La concentration peut porter sur des objets extérieurs ; elle peut également se faire sur des supports plus intérieurs comme les chakras du corps, sur des zones physiques plus ou moins subtiles ; elle peut se faire aussi sur des plans mentaux et plus éthériques. Voir tableau de Dharana.
La nature de son support, le lieu de son action, et l’intensité de sa pratique la positionne sur l’échelle des valeurs allant du simple retrait des sens, en passant par la concentration duale pour atteindre ensuite les plus niveaux profonds de la méditation.
Ce qui donc caractérise Dharana, c’est sa capacité à être interrompue.
Samyama - Dhyana
– Tatra pratyaya-ekatânatâ dhyânam Dhyana la méditation.
(Aphorisme 2 chap.3)
Dhyana est l’art de maintenir le flot continu de la conscience .
– Dhyana, l’état de Méditation vient lorsque Dharana est maintenue sans interruption. Mais plus encore, cet état est maintenu lorsque le mental n’est pas interrompu par les vagues de pensées (les Vrittis).
Dhyana c’est aussi malgré tout cet état où nous avons encore conscience que nous méditons.
L’objet de méditation peut donner l’impression de disparaître, mais la conscience de la pratique reste.
Là encore, il y a différents niveaux degrés dans l’expérience, et ils dépendent en fait de la présence de la dualité.
Samyama- Samadhi
– Tad-eva-artha-mâtra-nirbhâsam svarûpashûnyam iva samâdhi.
(Aphorisme 3 Chap3)
L’état de Samadhi survient lorsque la conscience est établie dans Cela, sans forme ni qualité.
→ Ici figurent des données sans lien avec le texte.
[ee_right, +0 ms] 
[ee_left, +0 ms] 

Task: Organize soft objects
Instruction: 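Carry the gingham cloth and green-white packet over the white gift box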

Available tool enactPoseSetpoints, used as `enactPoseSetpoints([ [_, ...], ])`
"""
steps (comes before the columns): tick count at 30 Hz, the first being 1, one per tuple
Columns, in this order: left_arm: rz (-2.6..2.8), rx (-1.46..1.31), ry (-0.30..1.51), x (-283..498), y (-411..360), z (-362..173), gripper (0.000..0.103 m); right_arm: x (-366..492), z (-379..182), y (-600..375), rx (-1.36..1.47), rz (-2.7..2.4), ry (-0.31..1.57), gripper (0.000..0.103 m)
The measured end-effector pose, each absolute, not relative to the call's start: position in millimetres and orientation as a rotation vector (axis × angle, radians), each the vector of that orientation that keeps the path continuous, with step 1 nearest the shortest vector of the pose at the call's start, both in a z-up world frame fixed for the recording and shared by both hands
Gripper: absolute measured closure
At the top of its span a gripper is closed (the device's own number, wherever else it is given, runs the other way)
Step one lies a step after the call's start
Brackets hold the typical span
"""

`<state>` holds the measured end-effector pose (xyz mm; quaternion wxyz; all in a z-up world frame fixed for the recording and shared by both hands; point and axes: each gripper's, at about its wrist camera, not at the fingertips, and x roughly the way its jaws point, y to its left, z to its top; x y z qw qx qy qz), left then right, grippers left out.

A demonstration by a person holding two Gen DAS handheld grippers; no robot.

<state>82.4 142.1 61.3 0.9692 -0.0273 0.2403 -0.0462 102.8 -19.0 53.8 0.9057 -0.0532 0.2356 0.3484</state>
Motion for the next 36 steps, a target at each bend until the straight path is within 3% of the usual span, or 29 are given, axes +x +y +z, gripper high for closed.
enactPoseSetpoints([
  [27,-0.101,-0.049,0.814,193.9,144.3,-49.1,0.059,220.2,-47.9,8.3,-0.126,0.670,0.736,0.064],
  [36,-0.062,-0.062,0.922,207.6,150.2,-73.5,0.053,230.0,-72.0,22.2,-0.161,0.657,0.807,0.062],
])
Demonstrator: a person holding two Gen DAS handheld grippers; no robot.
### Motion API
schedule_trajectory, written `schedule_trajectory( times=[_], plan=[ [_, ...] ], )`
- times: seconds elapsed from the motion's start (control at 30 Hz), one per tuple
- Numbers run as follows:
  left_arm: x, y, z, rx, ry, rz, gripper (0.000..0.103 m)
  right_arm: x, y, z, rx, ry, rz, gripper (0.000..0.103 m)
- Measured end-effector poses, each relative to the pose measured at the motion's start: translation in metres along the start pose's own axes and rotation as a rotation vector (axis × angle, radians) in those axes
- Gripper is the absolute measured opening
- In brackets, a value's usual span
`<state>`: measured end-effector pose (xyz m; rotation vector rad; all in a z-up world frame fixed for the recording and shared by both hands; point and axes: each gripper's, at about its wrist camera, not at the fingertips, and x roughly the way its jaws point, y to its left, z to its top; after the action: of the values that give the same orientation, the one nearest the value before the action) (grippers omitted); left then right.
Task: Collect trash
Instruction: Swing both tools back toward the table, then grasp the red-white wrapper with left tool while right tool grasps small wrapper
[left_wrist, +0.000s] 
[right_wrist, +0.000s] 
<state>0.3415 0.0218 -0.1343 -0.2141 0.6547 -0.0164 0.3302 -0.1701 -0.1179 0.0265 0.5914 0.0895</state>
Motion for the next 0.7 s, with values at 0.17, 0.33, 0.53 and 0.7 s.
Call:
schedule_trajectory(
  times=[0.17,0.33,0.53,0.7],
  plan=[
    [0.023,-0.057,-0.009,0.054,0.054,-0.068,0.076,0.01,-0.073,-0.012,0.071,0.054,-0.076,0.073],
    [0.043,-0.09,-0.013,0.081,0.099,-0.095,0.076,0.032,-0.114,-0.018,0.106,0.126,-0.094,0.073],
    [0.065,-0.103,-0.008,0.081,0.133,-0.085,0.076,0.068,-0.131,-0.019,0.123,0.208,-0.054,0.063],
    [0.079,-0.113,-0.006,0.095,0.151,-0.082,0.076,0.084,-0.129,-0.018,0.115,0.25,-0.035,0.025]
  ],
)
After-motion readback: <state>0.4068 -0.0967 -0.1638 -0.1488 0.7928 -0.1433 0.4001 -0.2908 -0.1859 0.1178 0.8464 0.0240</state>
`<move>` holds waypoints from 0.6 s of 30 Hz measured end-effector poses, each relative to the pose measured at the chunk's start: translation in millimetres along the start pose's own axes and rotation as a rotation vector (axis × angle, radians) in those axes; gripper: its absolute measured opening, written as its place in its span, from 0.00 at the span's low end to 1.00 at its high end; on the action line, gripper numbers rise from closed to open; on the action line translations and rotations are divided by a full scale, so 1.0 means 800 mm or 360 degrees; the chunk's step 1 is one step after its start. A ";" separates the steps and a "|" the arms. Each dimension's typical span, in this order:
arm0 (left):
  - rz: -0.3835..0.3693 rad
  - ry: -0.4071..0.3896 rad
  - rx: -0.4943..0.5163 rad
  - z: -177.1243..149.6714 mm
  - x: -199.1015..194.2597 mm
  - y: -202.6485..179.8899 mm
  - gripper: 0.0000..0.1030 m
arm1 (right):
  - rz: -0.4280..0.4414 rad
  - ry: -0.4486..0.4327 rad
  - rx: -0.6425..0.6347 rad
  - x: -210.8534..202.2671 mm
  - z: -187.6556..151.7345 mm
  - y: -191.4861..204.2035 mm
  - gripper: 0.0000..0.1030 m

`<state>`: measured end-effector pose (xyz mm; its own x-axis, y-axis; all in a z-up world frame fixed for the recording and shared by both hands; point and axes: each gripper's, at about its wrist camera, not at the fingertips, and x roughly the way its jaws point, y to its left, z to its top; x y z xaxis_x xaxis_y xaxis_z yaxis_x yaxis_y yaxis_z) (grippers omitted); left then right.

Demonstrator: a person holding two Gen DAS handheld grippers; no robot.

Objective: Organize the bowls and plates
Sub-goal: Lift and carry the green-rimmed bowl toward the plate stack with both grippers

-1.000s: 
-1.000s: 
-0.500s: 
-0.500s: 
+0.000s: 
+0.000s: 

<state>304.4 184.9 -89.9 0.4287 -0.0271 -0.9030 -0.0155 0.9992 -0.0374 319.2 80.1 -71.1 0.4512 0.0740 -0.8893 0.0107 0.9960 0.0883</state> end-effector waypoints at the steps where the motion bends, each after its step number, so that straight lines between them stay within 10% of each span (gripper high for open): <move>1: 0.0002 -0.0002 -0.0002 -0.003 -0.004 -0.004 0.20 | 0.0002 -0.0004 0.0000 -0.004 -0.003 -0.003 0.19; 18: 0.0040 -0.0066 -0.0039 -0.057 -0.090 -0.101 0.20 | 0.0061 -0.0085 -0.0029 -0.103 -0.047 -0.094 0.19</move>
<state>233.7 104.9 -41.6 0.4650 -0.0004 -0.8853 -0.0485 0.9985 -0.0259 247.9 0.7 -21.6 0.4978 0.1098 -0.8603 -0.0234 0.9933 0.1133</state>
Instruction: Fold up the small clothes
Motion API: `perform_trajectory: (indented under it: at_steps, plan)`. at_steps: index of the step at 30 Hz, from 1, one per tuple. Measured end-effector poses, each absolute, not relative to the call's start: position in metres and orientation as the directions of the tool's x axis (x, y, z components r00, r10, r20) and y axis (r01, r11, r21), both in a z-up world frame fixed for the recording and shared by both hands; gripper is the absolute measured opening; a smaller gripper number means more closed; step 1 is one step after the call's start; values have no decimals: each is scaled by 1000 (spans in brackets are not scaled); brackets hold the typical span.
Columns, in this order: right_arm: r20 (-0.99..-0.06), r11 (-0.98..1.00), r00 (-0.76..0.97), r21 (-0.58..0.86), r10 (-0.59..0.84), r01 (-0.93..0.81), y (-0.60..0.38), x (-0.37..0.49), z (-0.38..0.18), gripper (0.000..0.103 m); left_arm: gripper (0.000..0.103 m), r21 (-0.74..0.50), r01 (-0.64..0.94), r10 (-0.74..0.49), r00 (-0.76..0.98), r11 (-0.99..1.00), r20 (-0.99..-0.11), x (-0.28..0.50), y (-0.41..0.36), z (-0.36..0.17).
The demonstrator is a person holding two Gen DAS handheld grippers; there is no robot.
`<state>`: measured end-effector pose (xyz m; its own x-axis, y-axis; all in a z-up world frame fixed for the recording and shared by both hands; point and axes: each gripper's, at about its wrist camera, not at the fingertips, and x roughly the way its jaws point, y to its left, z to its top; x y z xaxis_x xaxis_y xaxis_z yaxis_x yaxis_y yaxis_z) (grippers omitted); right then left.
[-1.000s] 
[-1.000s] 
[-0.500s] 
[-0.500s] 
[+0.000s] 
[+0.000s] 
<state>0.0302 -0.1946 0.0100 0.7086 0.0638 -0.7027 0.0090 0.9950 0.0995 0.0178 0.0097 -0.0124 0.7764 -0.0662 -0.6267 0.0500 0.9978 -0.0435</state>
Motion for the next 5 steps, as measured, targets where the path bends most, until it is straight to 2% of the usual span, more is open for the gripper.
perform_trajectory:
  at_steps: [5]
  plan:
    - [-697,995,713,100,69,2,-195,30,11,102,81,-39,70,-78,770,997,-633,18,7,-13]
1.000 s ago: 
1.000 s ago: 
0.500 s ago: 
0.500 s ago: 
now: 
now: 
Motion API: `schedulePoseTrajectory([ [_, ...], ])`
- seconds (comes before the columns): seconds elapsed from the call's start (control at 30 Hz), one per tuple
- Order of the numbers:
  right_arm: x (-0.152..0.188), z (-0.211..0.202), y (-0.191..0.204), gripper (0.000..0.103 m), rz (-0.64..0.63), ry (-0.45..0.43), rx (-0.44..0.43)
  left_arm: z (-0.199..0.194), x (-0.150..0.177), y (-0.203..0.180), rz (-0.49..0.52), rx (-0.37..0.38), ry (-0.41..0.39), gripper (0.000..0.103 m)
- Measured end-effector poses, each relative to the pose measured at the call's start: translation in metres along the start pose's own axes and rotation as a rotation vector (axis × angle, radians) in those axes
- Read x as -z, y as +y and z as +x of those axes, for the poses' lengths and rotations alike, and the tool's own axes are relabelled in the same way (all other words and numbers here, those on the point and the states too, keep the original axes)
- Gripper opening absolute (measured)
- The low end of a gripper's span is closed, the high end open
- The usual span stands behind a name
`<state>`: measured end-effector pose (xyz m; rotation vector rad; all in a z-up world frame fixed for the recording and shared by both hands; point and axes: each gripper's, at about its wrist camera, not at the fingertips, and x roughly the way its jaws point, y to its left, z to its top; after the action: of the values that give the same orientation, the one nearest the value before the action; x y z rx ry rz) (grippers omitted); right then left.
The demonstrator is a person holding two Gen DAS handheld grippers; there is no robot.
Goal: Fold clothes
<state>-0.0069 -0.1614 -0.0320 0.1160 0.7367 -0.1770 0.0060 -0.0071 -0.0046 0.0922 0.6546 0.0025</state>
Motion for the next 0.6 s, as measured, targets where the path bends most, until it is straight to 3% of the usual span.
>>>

– Lorsque dans la pratique méditative, il y a disparition de la dualité entre l’objet de méditation et le méditant, c’est l’état le Samadhi, c’est l’état d’union. Mais il y a plusieurs niveaux, et aux premiers stades de Samadhi, nous ne sommes pas encore dans l état ultime de fusion avec le Soi, l’absolu.
Pour Patanjali, il y a une classification graduelle des différents états de Samadhi, selon que la méditation reste duale ou qu’elle ne l’est plus (avec graine ou sans graine).
Au premier grade de Samadhi, celui qui vient juste après Dhyana, nous passons effectivement dans un état d’union mais gardons toutefois encore la présence de l’objet de méditation. C’est la fusion avec cet objet (divinité, concept, mantras, etc.) qui donne en apparence la disparition de cette dualité. Mais en fait, rien ne disparaît. L’objet de méditation brille de tout son éclat et la perception de l’acte de méditation disparaît.
Ce n’est que lorsque le Yogi expérimente enfin les états de fusion ou de dissolution avec le Soi (Laya yoga), où tout objet et toute conscience de la pratique ont disparu, que l’on aborde les différents stades des profonds Samadhi décrits dans le premier chapitre.
– Quant Dharana est parfaitement réalisée, c’est Dhyana.
– Quant Dhyana est parfaitement réalisée, c’est le Samadhi.
Samyama est l’accomplissement de ces trois états. C’est l’état obtenu par les effets d’une pratique quotidienne. C’est un état de prâna qui habille le corps et le rend brillant et jeune, c’est une conscience alerte et omniprésente qui donne au méditant les facultés non-ordinaires.